## [INPUT DATA]
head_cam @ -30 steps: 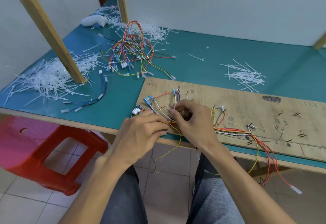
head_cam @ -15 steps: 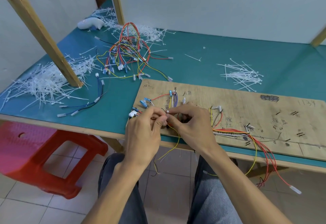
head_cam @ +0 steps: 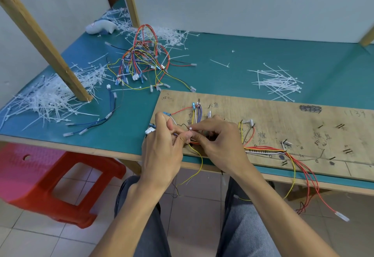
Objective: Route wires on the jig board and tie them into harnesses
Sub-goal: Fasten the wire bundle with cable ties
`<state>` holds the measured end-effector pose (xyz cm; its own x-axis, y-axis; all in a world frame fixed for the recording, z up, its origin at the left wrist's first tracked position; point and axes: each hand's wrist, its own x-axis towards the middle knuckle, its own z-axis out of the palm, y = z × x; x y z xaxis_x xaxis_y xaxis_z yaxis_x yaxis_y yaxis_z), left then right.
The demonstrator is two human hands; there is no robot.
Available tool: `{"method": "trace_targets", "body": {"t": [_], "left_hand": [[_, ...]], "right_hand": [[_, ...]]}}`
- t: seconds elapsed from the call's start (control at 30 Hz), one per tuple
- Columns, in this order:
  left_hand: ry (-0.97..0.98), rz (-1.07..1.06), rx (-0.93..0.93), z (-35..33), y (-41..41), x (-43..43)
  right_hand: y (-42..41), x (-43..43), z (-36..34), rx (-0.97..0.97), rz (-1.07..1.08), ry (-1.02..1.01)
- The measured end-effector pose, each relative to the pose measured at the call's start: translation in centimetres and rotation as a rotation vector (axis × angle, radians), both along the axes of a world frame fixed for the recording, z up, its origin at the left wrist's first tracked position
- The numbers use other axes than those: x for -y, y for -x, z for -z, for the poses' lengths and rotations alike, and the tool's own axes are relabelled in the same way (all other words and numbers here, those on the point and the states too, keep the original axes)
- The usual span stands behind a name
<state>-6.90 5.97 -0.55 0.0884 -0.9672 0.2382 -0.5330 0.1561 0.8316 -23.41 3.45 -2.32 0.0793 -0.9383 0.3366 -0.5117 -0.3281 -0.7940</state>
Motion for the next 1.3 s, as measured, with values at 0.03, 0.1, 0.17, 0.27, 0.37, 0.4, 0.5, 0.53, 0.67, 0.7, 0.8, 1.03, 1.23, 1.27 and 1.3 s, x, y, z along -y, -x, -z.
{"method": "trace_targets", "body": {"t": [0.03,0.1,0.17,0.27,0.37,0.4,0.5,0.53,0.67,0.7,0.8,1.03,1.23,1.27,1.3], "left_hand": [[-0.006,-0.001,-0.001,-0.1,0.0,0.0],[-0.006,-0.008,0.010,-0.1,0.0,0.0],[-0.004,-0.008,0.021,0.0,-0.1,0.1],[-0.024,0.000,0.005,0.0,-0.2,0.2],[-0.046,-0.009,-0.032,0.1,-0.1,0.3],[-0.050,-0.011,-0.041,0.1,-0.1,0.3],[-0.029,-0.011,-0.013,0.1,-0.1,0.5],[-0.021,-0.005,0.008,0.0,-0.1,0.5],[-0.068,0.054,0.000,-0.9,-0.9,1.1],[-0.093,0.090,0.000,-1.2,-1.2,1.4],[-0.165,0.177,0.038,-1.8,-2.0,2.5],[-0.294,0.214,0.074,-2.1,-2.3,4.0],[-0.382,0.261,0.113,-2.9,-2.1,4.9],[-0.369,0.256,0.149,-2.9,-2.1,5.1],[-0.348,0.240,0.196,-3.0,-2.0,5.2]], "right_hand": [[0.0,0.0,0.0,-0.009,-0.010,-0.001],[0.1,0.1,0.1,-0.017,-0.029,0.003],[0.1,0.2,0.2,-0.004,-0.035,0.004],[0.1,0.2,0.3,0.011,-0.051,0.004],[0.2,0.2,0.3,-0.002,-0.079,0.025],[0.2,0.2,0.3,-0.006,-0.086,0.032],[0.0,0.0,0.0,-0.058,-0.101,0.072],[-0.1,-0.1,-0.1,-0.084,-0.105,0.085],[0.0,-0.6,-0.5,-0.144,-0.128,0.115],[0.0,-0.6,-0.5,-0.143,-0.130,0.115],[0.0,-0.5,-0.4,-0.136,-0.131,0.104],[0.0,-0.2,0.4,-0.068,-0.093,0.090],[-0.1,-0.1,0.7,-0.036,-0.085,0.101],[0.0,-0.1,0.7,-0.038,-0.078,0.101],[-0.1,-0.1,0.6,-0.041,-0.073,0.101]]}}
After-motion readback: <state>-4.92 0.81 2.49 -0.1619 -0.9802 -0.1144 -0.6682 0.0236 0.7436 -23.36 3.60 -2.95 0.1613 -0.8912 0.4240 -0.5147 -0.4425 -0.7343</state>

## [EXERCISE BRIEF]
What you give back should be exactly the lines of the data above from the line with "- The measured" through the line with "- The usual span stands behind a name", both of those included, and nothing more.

## [EXERCISE RESPONSE]
- The measured end-effector pose, each relative to the pose measured at the call's start: translation in centimetres and rotation as a rotation vector (axis × angle, radians), both along the axes of a world frame fixed for the recording, z up, its origin at the left wrist's first tracked position
- The numbers use other axes than those: x for -y, y for -x, z for -z, for the poses' lengths and rotations alike, and the tool's own axes are relabelled in the same way (all other words and numbers here, those on the point and the states too, keep the original axes)
- The usual span stands behind a name

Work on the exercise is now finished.